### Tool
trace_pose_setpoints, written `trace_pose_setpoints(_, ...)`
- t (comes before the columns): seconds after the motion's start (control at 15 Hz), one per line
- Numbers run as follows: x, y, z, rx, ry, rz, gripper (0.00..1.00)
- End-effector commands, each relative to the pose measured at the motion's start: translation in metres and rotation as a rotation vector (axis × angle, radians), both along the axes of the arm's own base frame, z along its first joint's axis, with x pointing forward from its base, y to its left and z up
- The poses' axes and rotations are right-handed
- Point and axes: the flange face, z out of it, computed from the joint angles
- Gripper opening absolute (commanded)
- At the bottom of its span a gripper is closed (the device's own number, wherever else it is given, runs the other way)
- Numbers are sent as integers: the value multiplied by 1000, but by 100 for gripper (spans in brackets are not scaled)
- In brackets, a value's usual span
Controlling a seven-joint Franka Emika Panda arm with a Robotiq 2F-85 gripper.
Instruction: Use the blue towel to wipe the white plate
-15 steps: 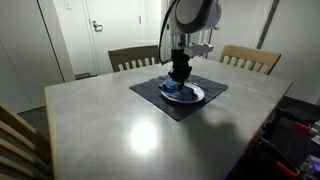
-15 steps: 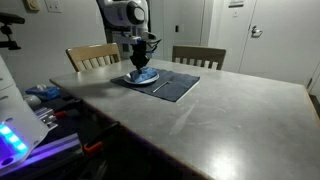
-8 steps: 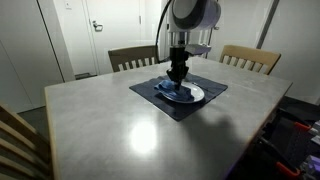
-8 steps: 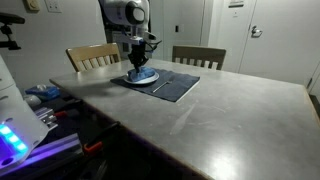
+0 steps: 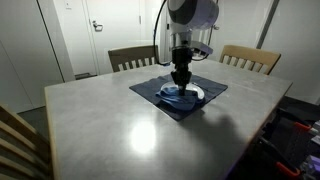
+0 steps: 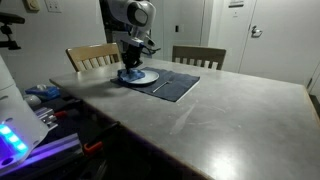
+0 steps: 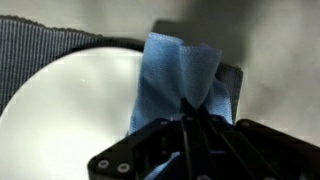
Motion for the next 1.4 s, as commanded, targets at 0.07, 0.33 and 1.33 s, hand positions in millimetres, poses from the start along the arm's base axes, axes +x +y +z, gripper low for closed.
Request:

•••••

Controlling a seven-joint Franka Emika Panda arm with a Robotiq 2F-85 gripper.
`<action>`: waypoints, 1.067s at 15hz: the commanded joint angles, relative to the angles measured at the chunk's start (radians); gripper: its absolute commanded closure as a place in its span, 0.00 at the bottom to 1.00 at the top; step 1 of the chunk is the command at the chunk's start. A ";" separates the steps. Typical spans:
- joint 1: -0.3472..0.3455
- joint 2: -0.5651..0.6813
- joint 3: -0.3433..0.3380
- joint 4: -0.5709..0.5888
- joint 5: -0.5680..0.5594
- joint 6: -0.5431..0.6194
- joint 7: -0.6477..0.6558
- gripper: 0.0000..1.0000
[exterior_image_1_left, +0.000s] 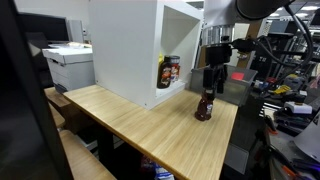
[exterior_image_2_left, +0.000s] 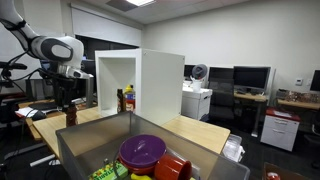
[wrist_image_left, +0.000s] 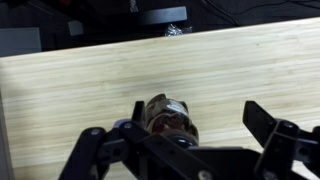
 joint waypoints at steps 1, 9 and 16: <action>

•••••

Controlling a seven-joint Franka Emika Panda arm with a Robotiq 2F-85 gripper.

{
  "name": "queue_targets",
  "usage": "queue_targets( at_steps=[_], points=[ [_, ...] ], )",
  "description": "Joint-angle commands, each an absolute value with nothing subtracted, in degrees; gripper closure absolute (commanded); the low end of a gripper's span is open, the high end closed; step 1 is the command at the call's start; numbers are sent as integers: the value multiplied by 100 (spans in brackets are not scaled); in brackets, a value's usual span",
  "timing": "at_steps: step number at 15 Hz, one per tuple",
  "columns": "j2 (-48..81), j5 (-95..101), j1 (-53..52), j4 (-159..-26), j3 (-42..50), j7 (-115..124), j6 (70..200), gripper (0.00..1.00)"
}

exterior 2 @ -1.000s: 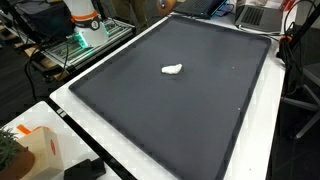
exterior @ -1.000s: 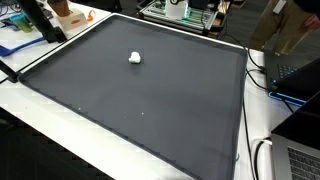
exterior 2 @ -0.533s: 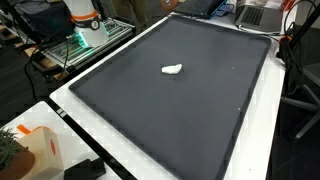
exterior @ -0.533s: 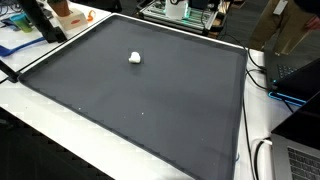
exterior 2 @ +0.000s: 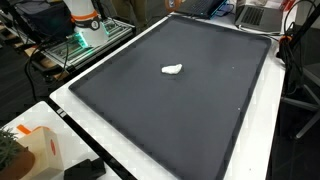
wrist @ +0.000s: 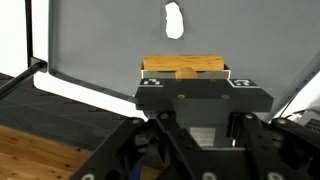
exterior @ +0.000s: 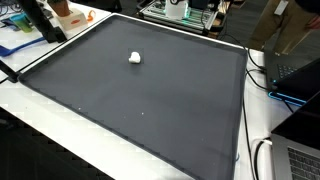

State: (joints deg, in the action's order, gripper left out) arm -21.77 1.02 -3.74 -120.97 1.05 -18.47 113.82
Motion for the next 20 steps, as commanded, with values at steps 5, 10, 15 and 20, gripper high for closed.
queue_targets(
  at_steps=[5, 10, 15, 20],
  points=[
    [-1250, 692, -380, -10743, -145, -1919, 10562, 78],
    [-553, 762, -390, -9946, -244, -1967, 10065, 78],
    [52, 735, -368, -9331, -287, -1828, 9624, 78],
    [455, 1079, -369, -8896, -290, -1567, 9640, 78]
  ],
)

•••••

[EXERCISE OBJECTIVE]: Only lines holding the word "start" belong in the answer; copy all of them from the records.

[TASK RESULT]:
- t (comes before the columns): seconds after the motion's start (control at 15 Hz), one per line
- End-effector commands, each relative to the pose measured at the motion's start: translation in metres and rotation as a rotation vector (axis × angle, radians), both along the axes of the arm's own base frame, z along its first joint's axis, with x pointing forward from its base, y to its left and z up
Motion for the next 1.4 s, as commanded, targets at 0.07, 0.33 and 1.33 s, hand positions in millimetres, poses from the start along the arm's base axes, axes +x +y +z, gripper low for closed.
`<action>`: waypoints, 1.067s at 15hz: the commanded joint angles, relative to the angles measured at the chunk's start (radians); gripper: its absolute commanded closure as a place in its span, 0.00 at the bottom to 1.00 at the top; step 1 of the chunk is the command at the chunk's start. A ";" separates the steps. Typical spans:
  "description": "Joint-angle commands, each an absolute value with nothing subtracted, in degrees; gripper closure absolute (commanded); the low end of a gripper's span is open, the high end closed; step 1 is the command at the call's start; numbers are sent as integers: the value multiplied by 100 (spans in brackets are not scaled); in brackets, a value's usual span",

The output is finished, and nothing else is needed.